**EXTRACTED ENTRIES:**
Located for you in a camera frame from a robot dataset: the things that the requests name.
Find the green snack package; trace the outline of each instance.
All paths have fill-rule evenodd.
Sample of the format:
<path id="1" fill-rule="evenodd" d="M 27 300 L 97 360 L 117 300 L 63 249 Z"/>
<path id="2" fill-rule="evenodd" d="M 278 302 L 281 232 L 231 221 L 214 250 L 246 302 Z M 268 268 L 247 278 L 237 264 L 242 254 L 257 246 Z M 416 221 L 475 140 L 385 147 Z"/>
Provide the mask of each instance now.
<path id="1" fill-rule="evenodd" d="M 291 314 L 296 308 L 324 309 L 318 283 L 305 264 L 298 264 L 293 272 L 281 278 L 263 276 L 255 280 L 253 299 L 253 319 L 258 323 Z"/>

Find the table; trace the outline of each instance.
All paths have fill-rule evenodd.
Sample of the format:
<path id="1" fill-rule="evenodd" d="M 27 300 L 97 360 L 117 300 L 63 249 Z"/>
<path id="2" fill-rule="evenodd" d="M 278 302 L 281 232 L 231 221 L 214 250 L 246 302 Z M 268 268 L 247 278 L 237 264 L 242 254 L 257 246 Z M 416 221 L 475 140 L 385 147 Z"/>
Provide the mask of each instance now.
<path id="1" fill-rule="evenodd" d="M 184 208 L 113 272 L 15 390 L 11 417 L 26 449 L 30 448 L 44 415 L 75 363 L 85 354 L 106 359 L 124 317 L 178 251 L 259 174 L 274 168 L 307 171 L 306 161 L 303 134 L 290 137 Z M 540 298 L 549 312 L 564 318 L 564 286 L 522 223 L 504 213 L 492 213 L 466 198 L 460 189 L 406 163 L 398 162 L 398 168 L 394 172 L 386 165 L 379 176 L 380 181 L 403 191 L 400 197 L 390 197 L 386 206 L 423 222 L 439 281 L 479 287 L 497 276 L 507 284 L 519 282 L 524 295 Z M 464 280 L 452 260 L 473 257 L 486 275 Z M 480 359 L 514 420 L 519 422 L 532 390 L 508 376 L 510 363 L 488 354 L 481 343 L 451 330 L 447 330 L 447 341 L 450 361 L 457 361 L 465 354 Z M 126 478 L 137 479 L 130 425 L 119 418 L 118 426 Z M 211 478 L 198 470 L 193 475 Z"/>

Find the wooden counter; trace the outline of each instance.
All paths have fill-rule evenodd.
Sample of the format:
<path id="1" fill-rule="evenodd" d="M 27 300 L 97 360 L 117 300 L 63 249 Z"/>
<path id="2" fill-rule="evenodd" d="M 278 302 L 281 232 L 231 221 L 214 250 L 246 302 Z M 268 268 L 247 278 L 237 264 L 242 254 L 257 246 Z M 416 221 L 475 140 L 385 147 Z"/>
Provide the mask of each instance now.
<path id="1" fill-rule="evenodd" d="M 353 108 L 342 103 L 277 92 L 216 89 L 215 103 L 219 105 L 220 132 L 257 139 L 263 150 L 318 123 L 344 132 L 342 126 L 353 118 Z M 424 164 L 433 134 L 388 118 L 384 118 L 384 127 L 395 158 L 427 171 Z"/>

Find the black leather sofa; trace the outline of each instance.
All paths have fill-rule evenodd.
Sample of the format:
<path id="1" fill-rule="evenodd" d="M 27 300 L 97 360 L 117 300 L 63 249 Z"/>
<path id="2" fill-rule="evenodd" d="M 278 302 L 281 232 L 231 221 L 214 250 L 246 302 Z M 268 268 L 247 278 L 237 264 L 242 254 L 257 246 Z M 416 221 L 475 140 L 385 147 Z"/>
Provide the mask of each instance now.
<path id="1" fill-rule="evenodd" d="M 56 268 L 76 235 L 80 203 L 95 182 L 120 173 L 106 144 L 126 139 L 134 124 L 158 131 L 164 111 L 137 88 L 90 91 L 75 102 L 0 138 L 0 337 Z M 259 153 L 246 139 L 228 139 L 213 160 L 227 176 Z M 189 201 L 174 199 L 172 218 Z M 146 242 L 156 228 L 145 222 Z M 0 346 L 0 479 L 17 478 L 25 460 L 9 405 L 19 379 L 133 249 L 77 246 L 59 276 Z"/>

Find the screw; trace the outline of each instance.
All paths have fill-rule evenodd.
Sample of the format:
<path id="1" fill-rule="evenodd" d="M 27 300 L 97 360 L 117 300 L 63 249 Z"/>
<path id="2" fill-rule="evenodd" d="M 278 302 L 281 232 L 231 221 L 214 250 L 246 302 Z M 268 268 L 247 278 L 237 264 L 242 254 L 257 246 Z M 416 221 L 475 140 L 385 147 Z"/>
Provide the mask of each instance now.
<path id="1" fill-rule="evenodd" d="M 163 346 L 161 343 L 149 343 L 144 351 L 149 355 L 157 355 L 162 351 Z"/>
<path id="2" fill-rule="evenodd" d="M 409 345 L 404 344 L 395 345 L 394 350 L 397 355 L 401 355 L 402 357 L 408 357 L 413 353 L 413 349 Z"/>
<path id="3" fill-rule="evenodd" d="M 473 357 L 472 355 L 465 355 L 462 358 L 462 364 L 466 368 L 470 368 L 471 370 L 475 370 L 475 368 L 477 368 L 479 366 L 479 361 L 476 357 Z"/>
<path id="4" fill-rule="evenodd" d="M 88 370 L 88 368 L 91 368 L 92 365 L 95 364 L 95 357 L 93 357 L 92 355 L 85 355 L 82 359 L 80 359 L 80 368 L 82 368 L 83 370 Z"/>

**TASK TO CARRY OUT:**
Every entry must be quoted exactly as it appears above.

**SOLUTION:**
Located for you in a camera frame from a robot dataset: the things that the requests name.
Find the green snack package; trace the outline of each instance.
All paths have fill-rule evenodd.
Sample of the format:
<path id="1" fill-rule="evenodd" d="M 27 300 L 97 360 L 117 300 L 63 249 Z"/>
<path id="2" fill-rule="evenodd" d="M 278 302 L 281 232 L 231 221 L 214 250 L 246 302 Z M 268 268 L 247 278 L 237 264 L 242 254 L 257 246 Z M 416 221 L 475 140 L 385 147 Z"/>
Provide the mask of each instance now.
<path id="1" fill-rule="evenodd" d="M 291 314 L 296 308 L 324 309 L 318 283 L 305 264 L 298 264 L 293 272 L 281 278 L 263 276 L 255 280 L 253 299 L 253 319 L 258 323 Z"/>

Find the table; trace the outline of each instance.
All paths have fill-rule evenodd.
Sample of the format:
<path id="1" fill-rule="evenodd" d="M 27 300 L 97 360 L 117 300 L 63 249 Z"/>
<path id="2" fill-rule="evenodd" d="M 278 302 L 281 232 L 231 221 L 214 250 L 246 302 Z M 268 268 L 247 278 L 237 264 L 242 254 L 257 246 Z M 416 221 L 475 140 L 385 147 Z"/>
Provide the mask of each instance now.
<path id="1" fill-rule="evenodd" d="M 184 208 L 113 272 L 15 390 L 11 417 L 26 449 L 30 448 L 44 415 L 75 363 L 85 354 L 106 359 L 124 317 L 178 251 L 259 174 L 274 168 L 307 171 L 306 161 L 303 134 L 290 137 Z M 540 298 L 549 312 L 564 318 L 564 286 L 522 223 L 504 213 L 492 213 L 466 198 L 460 189 L 406 163 L 398 162 L 398 168 L 394 172 L 386 165 L 379 176 L 380 181 L 403 191 L 400 197 L 390 197 L 386 206 L 423 222 L 439 281 L 479 287 L 497 276 L 507 284 L 519 282 L 524 295 Z M 464 280 L 452 260 L 473 257 L 486 275 Z M 480 359 L 514 420 L 519 422 L 532 390 L 508 376 L 510 363 L 488 354 L 481 343 L 451 330 L 447 330 L 447 341 L 450 361 L 457 361 L 465 354 Z M 126 478 L 137 479 L 130 425 L 119 418 L 118 426 Z M 211 478 L 198 470 L 193 475 Z"/>

Find the wooden counter; trace the outline of each instance.
All paths have fill-rule evenodd.
Sample of the format:
<path id="1" fill-rule="evenodd" d="M 27 300 L 97 360 L 117 300 L 63 249 Z"/>
<path id="2" fill-rule="evenodd" d="M 278 302 L 281 232 L 231 221 L 214 250 L 246 302 Z M 268 268 L 247 278 L 237 264 L 242 254 L 257 246 Z M 416 221 L 475 140 L 385 147 Z"/>
Provide the mask of each instance now.
<path id="1" fill-rule="evenodd" d="M 353 108 L 342 103 L 277 92 L 216 89 L 215 103 L 219 105 L 220 132 L 257 139 L 263 150 L 318 123 L 344 132 L 342 126 L 353 118 Z M 424 164 L 433 134 L 388 118 L 384 118 L 384 127 L 395 158 L 427 171 Z"/>

Find the black leather sofa; trace the outline of each instance.
All paths have fill-rule evenodd.
Sample of the format:
<path id="1" fill-rule="evenodd" d="M 27 300 L 97 360 L 117 300 L 63 249 Z"/>
<path id="2" fill-rule="evenodd" d="M 278 302 L 281 232 L 231 221 L 214 250 L 246 302 Z M 268 268 L 247 278 L 237 264 L 242 254 L 257 246 Z M 416 221 L 475 140 L 385 147 Z"/>
Provide the mask of each instance now.
<path id="1" fill-rule="evenodd" d="M 56 268 L 76 235 L 80 203 L 95 182 L 120 173 L 106 144 L 126 139 L 134 124 L 158 131 L 164 111 L 137 88 L 90 91 L 75 102 L 0 138 L 0 337 Z M 259 153 L 246 139 L 228 139 L 213 160 L 227 176 Z M 189 201 L 174 199 L 172 218 Z M 146 242 L 156 228 L 145 222 Z M 0 346 L 0 479 L 17 478 L 25 460 L 9 405 L 19 379 L 133 249 L 77 246 L 59 276 Z"/>

Find the screw; trace the outline of each instance.
All paths have fill-rule evenodd.
Sample of the format:
<path id="1" fill-rule="evenodd" d="M 27 300 L 97 360 L 117 300 L 63 249 Z"/>
<path id="2" fill-rule="evenodd" d="M 278 302 L 281 232 L 231 221 L 214 250 L 246 302 Z M 268 268 L 247 278 L 237 264 L 242 254 L 257 246 Z M 416 221 L 475 140 L 385 147 Z"/>
Provide the mask of each instance now.
<path id="1" fill-rule="evenodd" d="M 163 346 L 161 343 L 149 343 L 144 351 L 149 355 L 157 355 L 162 351 Z"/>
<path id="2" fill-rule="evenodd" d="M 409 345 L 404 344 L 395 345 L 394 350 L 397 355 L 401 355 L 402 357 L 408 357 L 413 353 L 413 349 Z"/>
<path id="3" fill-rule="evenodd" d="M 473 357 L 472 355 L 465 355 L 462 358 L 462 364 L 466 368 L 470 368 L 471 370 L 475 370 L 475 368 L 477 368 L 479 366 L 479 361 L 476 357 Z"/>
<path id="4" fill-rule="evenodd" d="M 88 370 L 88 368 L 91 368 L 92 365 L 95 364 L 95 357 L 93 357 L 92 355 L 85 355 L 82 359 L 80 359 L 80 368 L 82 368 L 83 370 Z"/>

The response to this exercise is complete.